The Impact of Central Bank Communication on Private Inflation Expectations: A Study by Prof. Mellina
The Department of Economics and Social Sciences welcomed Prof. Sathya Mellina for a special lecture on Oct 23. Prof. Mellina presented his current empirical research on the impact of the words adopted by the Federal Reserve on private inflation expectations.
Prior the 1990s, traditional central banks were arcane institutions whose policies were secretly pursued and implemented. Over the last few decades, the opacity surrounding traditional central banks’ monetary policy has been dissolving at an accelerating pace. Many central banks changed significantly their practice due to the benefits from managing public expectations. As a powerful part of a central bank’s toolkit, their communication revealed itself as efficacious tool to pursue the goal of managing such expectations. More technically, the words of central bankers are adopted to convey vital information to the public and financial market participants. It is widely agreed that their communication is employed to move financial markets, enhance the predictability of monetary policy decisions, and help to achieve central banks’ policy objectives.

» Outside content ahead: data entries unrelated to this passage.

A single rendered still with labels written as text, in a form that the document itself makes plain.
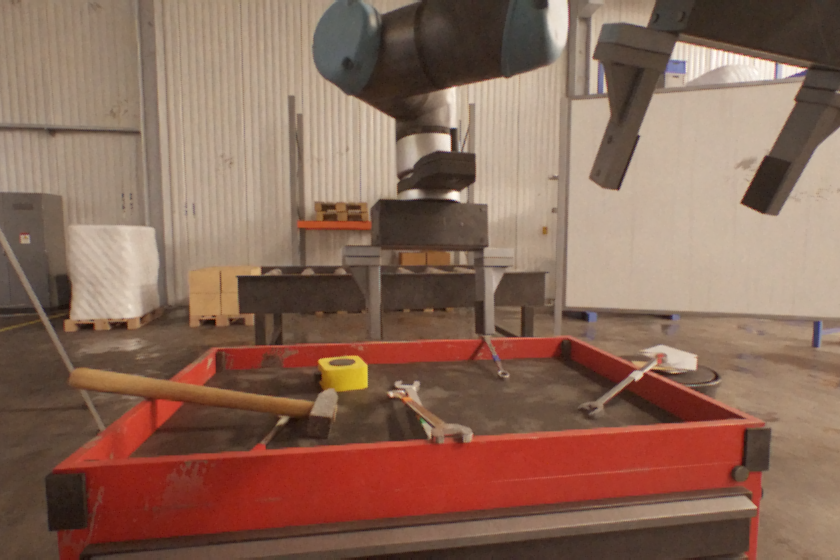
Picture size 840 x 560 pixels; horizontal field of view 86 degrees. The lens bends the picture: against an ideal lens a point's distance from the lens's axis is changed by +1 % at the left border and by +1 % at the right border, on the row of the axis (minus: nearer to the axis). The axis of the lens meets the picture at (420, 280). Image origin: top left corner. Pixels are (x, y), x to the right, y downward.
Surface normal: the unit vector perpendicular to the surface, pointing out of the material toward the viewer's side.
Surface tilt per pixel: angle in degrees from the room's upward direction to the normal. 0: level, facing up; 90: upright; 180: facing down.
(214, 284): 90
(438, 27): 94
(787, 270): 90
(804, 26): 113
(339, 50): 84
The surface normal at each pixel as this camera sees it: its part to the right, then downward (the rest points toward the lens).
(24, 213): 0.14, 0.09
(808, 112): -0.98, -0.12
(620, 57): 0.07, 0.48
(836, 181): -0.28, 0.08
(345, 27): -0.55, -0.03
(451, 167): 0.29, -0.05
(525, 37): -0.37, 0.70
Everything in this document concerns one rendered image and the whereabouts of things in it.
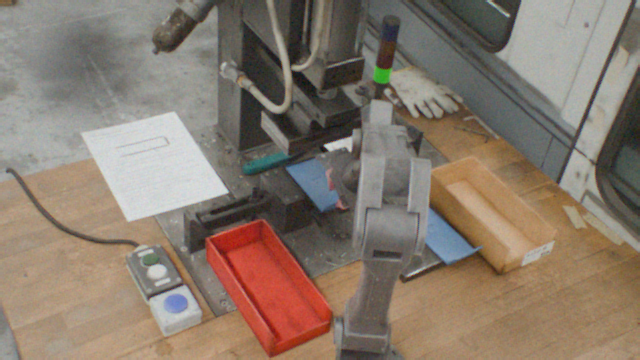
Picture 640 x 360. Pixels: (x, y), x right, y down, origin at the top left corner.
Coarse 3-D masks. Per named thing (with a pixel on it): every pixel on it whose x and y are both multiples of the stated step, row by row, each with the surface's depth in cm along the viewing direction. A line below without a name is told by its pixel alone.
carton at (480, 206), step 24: (432, 168) 162; (456, 168) 166; (480, 168) 165; (432, 192) 162; (456, 192) 167; (480, 192) 167; (504, 192) 161; (456, 216) 157; (480, 216) 162; (504, 216) 163; (528, 216) 156; (480, 240) 153; (504, 240) 157; (528, 240) 158; (552, 240) 153; (504, 264) 149
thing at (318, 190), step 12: (288, 168) 155; (300, 168) 155; (312, 168) 156; (324, 168) 156; (300, 180) 153; (324, 180) 153; (312, 192) 150; (324, 192) 151; (336, 192) 151; (324, 204) 148
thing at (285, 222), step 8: (264, 184) 154; (272, 192) 151; (272, 200) 152; (272, 208) 154; (280, 208) 150; (288, 208) 149; (296, 208) 150; (304, 208) 151; (336, 208) 160; (272, 216) 155; (280, 216) 151; (288, 216) 150; (296, 216) 152; (304, 216) 153; (280, 224) 153; (288, 224) 152; (296, 224) 153; (304, 224) 155; (280, 232) 154; (288, 232) 153
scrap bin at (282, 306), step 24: (216, 240) 144; (240, 240) 148; (264, 240) 150; (216, 264) 142; (240, 264) 146; (264, 264) 146; (288, 264) 143; (240, 288) 135; (264, 288) 142; (288, 288) 143; (312, 288) 137; (240, 312) 138; (264, 312) 138; (288, 312) 139; (312, 312) 139; (264, 336) 130; (288, 336) 135; (312, 336) 135

More recently, in these years characterized by financial upheaval and unconventional monetary policies, a greater attention from the policymakers has been devoted on public inflation expectations. The latter are considered by many traditional central banks as a primary information source for the effectiveness of their price stability objectives. In this respect, central bank communication plays a crucial role for driving such public expectations correctly. As a further result, an increasing attention has been paid to central bank communication in economic literature. A small, but growing literature is indeed emerging, in which central bankers’ words are treated as data. Such unstructured “text data” may include meeting transcripts, minutes of meetings and statements disclosed by monetary policymakers.
In this research, Prof. Mellina first applies text mining techniques, statistical and automated techniques imported from the field of computer science, to extrapolate quantitative metrics of communication from the Federal Open Market Committee (the branch of the Federal Reserve Board that determines the direction of monetary policy) post-meeting statements. These statements represent one of the primary mean of communication by the Federal Reserve. Then, the author assesses how communication shocks from these documents impact on private inflation expectations.
Overall, the empirical findings documented in his study point to a limited and heterogeneous role of central bank communication in steering private inflation expectations and suggest that, in the near future, policymakers are required to produce greater efforts, innovations, and new strategies within their communication practice. Finally, central banks have a further crucial task: their target should be a much broader non-specialist audience.
Sathya Mellina is a Visiting Lecturer in Economics and Finance at John Cabot University in Rome. His main research areas of interest are empirical macroeconomics, central banking design, and text mining applied in economics. He is currently completing his Ph.D. in Economics at Loughborough University (UK). During his Ph.D. studies, he joined the Economic Research Centre of Deutsche Bundesbank (Germany) and the Macro Directorate of the National Institute of Economic and Social Research (UK) for a Ph.D, internship.